Sustained Impairment of Lurasidone Clearance After Discontinuation of Posaconazole

Purpose/Background The antipsychotic agent lurasidone (Latuda®) is metabolized by Cytochrome P450-3A (CYP3A) enzymes. Coadministration with strong CYP3A inhibitors (such as ketoconazole, posaconazole, and ritonavir) is contraindicated due to the risk of sedation and movement disorders from high levels of lurasidone. This study evaluated the time-course of recovery from the posaconazole drug interaction, and the effect of obesity on the recovery process. Methods/Procedures Healthy normal-weight volunteers (n = 11, mean body mass index, BMI, = 23.1 kg/m2) and otherwise healthy obese subjects (n = 13, mean BMI = 49.3 kg/m2) received single doses of lurasidone in the baseline control condition, again during coadministration of posaconazole, and at 4 additional time points during the 2 weeks after posaconazole discontinuation.
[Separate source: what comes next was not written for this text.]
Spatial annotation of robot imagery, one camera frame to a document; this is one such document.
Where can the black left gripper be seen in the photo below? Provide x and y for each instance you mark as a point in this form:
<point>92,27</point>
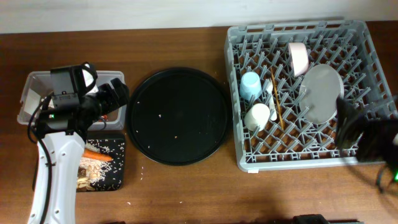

Findings/Results With posaconazole coadministration, lurasidone area under the concentration curve (AUC) increased by an arithmetic mean factor of 6.2 in normals, and by 4.9 in obese subjects. Post-treatment washout of posaconazole was slow in normals (mean half-life 31 hours), and further prolonged in obese subjects (53 hours). Recovery of lurasidone AUC toward baseline was correspondingly slow, and was incomplete. AUC remained significantly elevated above baseline both in normals (factor of 2.1) and obese subjects (factor of 3.4) even at 2 weeks after stopping posaconazole. Implications/Conclusions Product labeling does not address the necessary delay after discontinuation of a strong CYP3A inhibitor before lurasidone can be safely administered. We recommend requiring normal-weight and obese patients to limit the dosage of lurasidone, or undergo a washout period, for two and three weeks, respectively, after discontinuation of posaconazole.